[The problem]: Print exactly, and only, the lines from the one that has "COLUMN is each" through the end of the material below, with both ends included and the pictures omitted.

- - -

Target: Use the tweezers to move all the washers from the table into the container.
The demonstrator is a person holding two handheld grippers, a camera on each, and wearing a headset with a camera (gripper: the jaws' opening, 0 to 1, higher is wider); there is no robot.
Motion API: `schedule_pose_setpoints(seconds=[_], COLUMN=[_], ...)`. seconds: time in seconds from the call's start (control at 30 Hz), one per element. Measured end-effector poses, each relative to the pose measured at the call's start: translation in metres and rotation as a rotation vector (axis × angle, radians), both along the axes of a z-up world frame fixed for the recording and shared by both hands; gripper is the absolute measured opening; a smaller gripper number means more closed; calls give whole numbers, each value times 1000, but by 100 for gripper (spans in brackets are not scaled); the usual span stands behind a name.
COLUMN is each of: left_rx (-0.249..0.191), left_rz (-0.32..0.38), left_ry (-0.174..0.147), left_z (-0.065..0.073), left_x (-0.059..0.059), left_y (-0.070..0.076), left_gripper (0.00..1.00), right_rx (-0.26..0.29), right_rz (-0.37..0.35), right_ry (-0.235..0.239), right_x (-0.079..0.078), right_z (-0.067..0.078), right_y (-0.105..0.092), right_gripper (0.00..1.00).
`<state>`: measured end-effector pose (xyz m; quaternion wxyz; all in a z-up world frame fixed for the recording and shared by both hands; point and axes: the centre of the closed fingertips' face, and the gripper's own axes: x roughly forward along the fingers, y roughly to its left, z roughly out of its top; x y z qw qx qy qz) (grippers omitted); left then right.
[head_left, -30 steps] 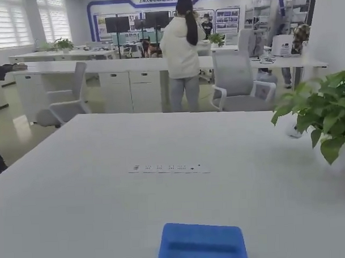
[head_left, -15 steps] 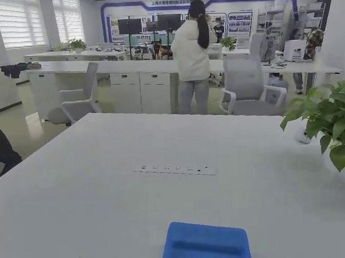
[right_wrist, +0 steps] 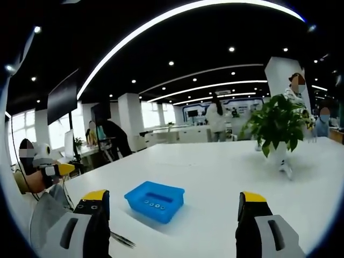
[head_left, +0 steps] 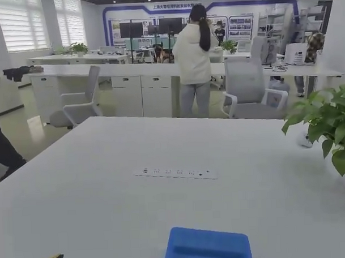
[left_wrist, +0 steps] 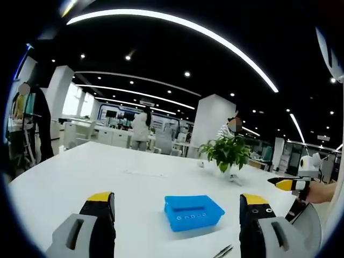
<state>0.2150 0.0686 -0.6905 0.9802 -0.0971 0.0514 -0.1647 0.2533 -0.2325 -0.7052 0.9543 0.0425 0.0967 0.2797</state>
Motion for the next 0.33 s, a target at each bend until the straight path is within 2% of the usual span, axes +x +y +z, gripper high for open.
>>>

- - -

[Answer to this exercise]:
COLUMN is each of: left_rx (-0.249..0.191), left_rz (-0.32..0.38), left_ry (-0.174..0.147), left_z (-0.065..0.073), left_x (-0.059..0.059), left_y (-0.070..0.076), left_gripper (0.00..1.00), right_rx (-0.26..0.29), right_rz (-0.37..0.35), right_ry (-0.235..0.239), right_x (-0.079..0.078), right_z (-0.067..0.078), right_y (-0.105..0.092), right_gripper (0.00..1.00).
`<state>`: measured end-effector pose (xyz m; quaternion wxyz; all in a z-up world frame fixed for the recording and shared by both hands; point and axes: the centre of the closed fingertips' face, and the gripper's own axes: x roughly forward along the fingers, y roughly to its left, z roughly out of its top; x y z qw qx qy qz) (grippers omitted); left then right.
[head_left, -30 steps] 
[head_left, -15 steps] 
[right_wrist, +0 steps] 
[head_left, +0 steps] 
[left_wrist, +0 steps] 
<state>0.2150 0.0686 -0.6905 0.9802 -0.0971 0.0514 -0.1647 0.2533 -0.2325 -0.7052 0.9543 0.0425 0.0967 0.2797</state>
Motion for the next 0.33 s, a target at each bend until the straight path is within 2% of the usual span, axes +x +y +z, gripper high for open.
>>>

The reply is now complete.